» What to work on: The lines below are to be quoted exactly, from the first through the one that contains "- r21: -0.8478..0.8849".
==============================
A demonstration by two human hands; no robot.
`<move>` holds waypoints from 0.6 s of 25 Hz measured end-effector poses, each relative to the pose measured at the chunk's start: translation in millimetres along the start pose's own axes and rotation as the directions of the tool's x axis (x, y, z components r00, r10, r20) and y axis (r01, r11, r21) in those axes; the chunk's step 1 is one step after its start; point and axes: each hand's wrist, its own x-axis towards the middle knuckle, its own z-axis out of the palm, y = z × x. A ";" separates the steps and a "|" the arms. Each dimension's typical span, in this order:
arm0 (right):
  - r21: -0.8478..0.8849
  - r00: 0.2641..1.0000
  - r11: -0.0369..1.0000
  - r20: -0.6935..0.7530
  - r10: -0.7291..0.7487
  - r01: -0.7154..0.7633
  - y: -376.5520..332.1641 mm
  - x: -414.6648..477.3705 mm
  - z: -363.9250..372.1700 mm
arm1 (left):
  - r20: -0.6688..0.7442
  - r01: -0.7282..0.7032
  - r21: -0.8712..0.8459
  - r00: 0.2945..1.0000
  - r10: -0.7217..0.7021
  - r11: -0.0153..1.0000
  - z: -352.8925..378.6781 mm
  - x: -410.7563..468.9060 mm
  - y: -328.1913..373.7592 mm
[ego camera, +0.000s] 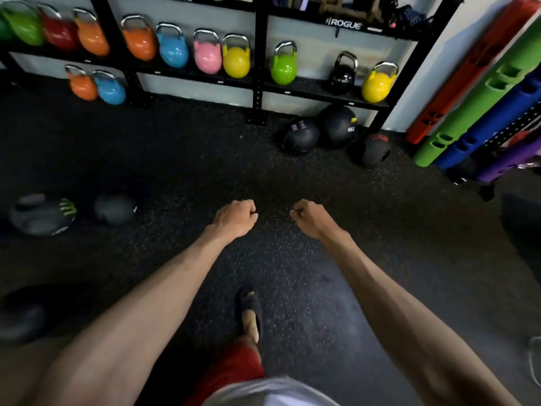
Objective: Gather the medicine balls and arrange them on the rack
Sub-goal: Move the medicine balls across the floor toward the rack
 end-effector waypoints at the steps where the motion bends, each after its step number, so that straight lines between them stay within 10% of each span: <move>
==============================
» Your solution:
A demonstration by two human hands; no robot.
`<move>` holds waypoints from 0.6 s of 25 Hz measured end-effector poses, each relative to the pose measured at the chunk's start: translation in millimetres along the start pose's own axes and rotation as the directions of the tool's x axis (x, y, z components r00, r10, r20) and y axis (r01, r11, r21) in those axes; the chunk's step 1 is one step after its start; point and axes: each hand's wrist, its own x-axis towards the middle knuckle, its own z-axis out of the palm, y = z × x. A ";" separates the steps and a "|" the arms. Each dimension's typical span, in this order:
arm0 (right):
  - r21: -0.8478..0.8849

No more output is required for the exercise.